Assigned task: Among the entries below, only the lines starting at the one with "(242, 378): 90" and ending at the one with "(347, 90): -0.18, 0.48", both included, are to be printed exactly.

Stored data
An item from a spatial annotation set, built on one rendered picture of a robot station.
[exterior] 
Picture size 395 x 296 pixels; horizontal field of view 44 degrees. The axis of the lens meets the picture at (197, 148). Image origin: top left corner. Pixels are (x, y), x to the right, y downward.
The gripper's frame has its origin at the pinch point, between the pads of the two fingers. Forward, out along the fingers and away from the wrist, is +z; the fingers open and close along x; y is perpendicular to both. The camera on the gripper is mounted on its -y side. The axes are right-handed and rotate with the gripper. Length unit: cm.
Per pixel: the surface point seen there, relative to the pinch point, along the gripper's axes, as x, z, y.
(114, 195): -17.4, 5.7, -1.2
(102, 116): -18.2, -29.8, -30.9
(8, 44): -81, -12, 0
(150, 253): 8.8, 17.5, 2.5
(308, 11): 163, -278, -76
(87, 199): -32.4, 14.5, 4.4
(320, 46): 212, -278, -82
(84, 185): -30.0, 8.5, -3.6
* * *
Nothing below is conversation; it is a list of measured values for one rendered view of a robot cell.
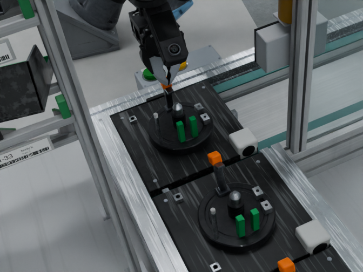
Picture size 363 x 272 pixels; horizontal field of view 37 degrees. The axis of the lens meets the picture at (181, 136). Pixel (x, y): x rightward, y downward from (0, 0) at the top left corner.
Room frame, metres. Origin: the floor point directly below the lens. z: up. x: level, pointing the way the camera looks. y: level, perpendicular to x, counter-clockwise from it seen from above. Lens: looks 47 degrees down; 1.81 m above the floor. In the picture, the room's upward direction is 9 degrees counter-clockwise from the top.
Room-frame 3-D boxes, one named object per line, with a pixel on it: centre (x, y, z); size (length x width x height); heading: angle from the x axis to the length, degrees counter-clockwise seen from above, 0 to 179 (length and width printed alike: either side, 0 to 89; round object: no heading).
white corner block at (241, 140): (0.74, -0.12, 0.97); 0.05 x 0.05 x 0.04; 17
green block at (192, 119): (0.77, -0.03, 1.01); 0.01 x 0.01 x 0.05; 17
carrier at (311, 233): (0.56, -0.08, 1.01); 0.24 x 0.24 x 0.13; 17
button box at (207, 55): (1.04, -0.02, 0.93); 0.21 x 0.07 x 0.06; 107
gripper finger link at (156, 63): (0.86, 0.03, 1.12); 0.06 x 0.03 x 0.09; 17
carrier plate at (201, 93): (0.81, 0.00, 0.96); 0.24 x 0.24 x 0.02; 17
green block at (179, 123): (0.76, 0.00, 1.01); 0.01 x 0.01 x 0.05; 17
* * *
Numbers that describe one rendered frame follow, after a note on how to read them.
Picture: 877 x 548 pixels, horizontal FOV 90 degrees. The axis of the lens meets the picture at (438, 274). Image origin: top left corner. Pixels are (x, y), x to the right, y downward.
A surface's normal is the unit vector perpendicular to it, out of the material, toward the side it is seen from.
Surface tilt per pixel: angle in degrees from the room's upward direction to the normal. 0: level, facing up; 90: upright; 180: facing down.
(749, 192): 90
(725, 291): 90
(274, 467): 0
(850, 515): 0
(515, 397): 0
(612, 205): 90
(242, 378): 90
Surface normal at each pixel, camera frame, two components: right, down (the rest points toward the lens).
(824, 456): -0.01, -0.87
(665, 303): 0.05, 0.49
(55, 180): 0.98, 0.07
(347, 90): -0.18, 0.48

Problem solution:
(242, 378): 90
Surface normal at each pixel, camera frame, two components: right, down (the rest points toward the lens).
(824, 456): -0.01, -0.87
(665, 303): 0.05, 0.49
(55, 180): 0.98, 0.07
(347, 90): -0.18, 0.48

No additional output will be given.